4. As an Indian woman, living and writing in Singapore, through your two books you have walked a fine line by creating stories that belong to both countries. Do you feel torn between the two worlds or was this again a mere coincidence?

I should clarify that I’m Singaporean and have spent two-thirds of my life in Singapore. I have loving relatives and friends in both Singapore and India, and my family has always questioned assumptions that one particular culture or way of life is culturally superior to another.
I like to think that I write universal stories. My writing respects the diverse traits that make people unique and societies different, but is inspired by our common humanity and essential similarities.

5. Which women authors inspire you? Why?

So many! The creative memoirs of Maxine Hong Kingston (The Woman Warrior) and Dalip Kaur Tiwana (A Journey On Bare Feet) are inspiring to me as a post-colonial writer asserting non-white identity in English. Space opera novels by Lois McMaster Bujold (Cordelia’s Honour) and Mary Doria Russell (The Sparrow, Children Of God) showed me that page-turners could also be deeply spiritual and funny.
I aspire to the vigour of poets Carol Ann Duffy, Wanda Cope and Dorothy Parker.
I have learnt new ways of seeing the world – unapologetically and assertively – through the books of Chimamanda Ngozie Adichie, NK Jemisin and Nnedi Okorafor.
Seanan McGuire, Ann Leckie and Elizabeth Bear are my gurus when it comes to writing new mythology and long-running series where every plot point is coherent and foreshadowed.

6. Women writers are more empathetic, produce deeper insights and weave worlds that are more relatable to readers. Do you believe this is true?

Ha! No, I believe empathetic people create similar works. Just read the exquisite novels of Guy Gavriel Kay (Under Heaven) and John Connolly (Book Of Lost Things), Terry Pratchett (anything but especially Small Gods) or the manga of Ryotaro Iwanaga.
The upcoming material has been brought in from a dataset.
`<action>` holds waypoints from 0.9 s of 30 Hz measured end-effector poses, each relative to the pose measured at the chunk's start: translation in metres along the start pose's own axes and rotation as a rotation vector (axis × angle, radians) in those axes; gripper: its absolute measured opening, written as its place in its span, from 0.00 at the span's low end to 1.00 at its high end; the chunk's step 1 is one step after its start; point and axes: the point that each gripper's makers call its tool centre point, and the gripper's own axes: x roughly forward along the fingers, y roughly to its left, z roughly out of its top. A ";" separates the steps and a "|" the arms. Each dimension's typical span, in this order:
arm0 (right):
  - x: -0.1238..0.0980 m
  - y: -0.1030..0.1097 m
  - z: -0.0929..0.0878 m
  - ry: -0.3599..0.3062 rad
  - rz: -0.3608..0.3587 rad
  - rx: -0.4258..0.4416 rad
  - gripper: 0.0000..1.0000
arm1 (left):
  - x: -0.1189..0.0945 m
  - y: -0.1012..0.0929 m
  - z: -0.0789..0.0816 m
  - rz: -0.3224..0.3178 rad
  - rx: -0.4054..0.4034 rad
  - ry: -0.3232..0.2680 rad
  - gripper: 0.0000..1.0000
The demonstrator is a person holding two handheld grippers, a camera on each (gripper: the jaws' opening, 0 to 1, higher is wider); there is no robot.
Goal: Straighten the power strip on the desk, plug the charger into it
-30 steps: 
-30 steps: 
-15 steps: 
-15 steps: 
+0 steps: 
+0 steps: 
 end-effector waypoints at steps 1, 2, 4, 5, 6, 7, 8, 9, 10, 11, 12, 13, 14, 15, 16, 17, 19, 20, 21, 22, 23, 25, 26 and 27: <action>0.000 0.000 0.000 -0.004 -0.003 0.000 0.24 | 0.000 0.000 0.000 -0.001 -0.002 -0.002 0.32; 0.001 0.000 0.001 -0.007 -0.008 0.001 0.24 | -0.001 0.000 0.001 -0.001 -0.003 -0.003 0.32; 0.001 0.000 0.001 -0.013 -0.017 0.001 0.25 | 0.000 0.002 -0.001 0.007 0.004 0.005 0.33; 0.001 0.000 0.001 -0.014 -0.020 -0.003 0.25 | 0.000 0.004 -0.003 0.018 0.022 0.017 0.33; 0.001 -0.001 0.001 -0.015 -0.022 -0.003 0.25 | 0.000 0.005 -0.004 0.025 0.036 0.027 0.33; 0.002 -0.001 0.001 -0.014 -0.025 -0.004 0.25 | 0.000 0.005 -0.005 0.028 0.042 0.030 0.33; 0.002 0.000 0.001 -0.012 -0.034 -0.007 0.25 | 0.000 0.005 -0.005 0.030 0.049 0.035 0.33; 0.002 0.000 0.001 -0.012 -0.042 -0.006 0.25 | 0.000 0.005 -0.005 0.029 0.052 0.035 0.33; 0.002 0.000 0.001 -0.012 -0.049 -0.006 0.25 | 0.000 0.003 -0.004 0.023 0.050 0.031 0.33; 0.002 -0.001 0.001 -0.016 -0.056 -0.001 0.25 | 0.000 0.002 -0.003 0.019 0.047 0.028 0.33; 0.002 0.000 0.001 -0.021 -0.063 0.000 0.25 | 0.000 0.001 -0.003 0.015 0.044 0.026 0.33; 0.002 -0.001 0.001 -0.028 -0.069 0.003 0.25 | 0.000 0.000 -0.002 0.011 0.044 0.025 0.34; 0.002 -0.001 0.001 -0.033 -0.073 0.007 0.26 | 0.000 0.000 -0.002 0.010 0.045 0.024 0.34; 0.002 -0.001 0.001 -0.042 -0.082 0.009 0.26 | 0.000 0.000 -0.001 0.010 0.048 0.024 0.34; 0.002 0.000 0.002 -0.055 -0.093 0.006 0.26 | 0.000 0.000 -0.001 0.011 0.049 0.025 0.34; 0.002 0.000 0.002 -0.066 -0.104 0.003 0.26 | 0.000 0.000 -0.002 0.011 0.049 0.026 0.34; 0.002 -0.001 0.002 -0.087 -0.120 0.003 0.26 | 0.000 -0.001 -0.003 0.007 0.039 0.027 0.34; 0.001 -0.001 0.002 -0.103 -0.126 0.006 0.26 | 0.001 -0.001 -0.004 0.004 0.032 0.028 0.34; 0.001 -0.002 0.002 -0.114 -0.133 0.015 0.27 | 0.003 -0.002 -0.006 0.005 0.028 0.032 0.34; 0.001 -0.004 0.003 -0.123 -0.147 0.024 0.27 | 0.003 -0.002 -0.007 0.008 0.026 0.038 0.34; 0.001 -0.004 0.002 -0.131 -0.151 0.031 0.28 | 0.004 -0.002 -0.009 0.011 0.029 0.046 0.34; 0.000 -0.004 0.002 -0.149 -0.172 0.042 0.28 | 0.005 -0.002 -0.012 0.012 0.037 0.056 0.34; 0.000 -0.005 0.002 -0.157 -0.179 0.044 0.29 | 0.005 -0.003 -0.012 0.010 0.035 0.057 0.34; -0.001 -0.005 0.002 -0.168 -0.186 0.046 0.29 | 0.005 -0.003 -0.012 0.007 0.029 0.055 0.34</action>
His long-running series Pumpkin Scissors features a female protagonist and multiple characters who defy gender norms while attempting to rebuild a war-torn nation.

As an insightful author who has created very real worlds in both her books, what is your advice to new authors? How can they create that ‘sense of place and time’ when weaving fictional worlds?

Short answer: Attend my workshop.
Longer answer: read widely and around your themes and characters and spend a lot of time in that fictional world. Then figure out how you might be able to bring other people into it. I try to create sensory experiences in my text, but the writer Lois McMaster Bujold begins with describing an unusual world through the eyes of characters who consider it completely normal. Their sanity and humanity drags the reader into the fictional world. There are many techniques, find the one that works for you. This is also where a second reader and editor can help tremendously!

7. What women-centric themes do you hope to explore in your future books? Because we are hoping that there will be more!

Thank you! Right now I’m working on a book about how women occupy space and territory, partly as front-line soldiers and members of a new kind of military. Asian myths are redolent with female warriors and the female body is a battleground in so many ways. I’m hoping to bring all that together in an exciting narrative.

Beauty Queens Of Bishan is available via www.penguin.sg/book/fiction/beauty-queens-bishan
Nimita’s Place is available via https://shop.epigrambooks.sg/products/nimitas-place and also via Amazon, Amazon Kindle, Kobo, Apple books and Google Books.

One Comment

  1. I read Nimita’s Place and am looking forward to meeting the Beauty Queens of Bishan through the eyes of Akshita Nanda.

    This interview has been very insightful.